Results and discussion

With electrophysiology-guided implantation and the use of the MR-compatible microelectrode array (Figure 1A-C), we observed robust STN-DBS evoked-fMRI signal increases in the ipsilateral primary motor cortex (M1), external globus pallidus (GPe), motor thalamus (VA/VL), substantia nigra pars reticulata (SNr), deep gray layer and white layer superior colliculus (DpG/Wh), raphe, contralateral cerebellum, and trigeminal motor nucleus (TMN). fMRI signal decreases were also observed in bilateral dorsal striatum (CPu) and contralateral M1 (Figure 1D-F). Most of these changes were not observed in our previous STN-DBS study5, which we attribute to improved DBS accuracy achieved by the microelectrode array, electrophysiology-guided targeting, and refined high resolution isotropic imaging protocols described herein. Interestingly, off-target STN-DBS at 0.3 mm above the stimulation target did not result in any detectable response in all the subjects, possibly due to depolarization blocks under our experimental conditions. During fcMRI experiments, robust circuit connectivity patterns were observed at rest (Figure 2A), while distinct network patterns emerged during on-target and off-target STN-DBS (Figure 2C).

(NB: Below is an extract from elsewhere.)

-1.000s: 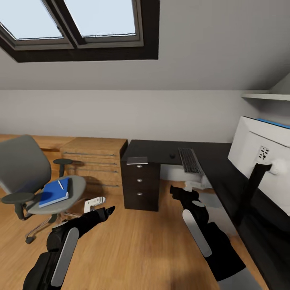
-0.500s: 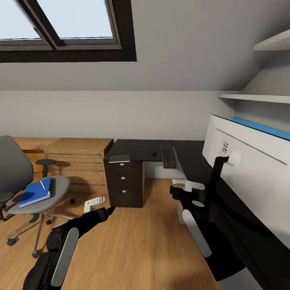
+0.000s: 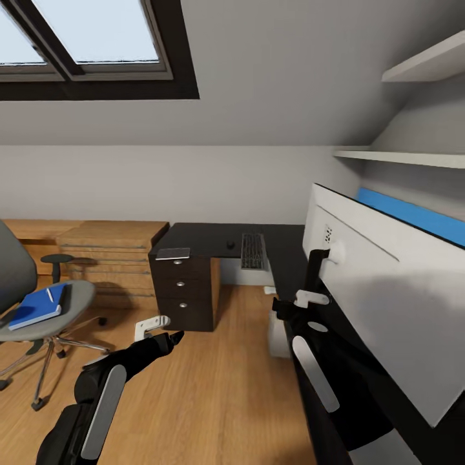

Most notably, on-target STN-DBS significantly strengthened connectivity among multiple brain networks, with a few exceptions including the parietal cortices within the default mode network and the visual network.

Conclusion

This study introduces a novel hybrid methodology for DBS research. Our findings should shed light on how DBS exerts its therapeutic effects on whole-brain functional networks and delineate a road-map for future optimization of DBS therapy to enhance outcomes and reduce side-effects.

Acknowledgements

We thank members of the Shih lab for valuable discussions concerning the experiments described in this manuscript. The Shih lab is supported by NINDS R01 NS091236, NIMH R01 MH111429, R41 MH113252, R21 MH106939, NIAAA U01 AA020023, R01 AA025582, American Heart Association 15SDG23260025, and Brain & Behavior Research Foundation.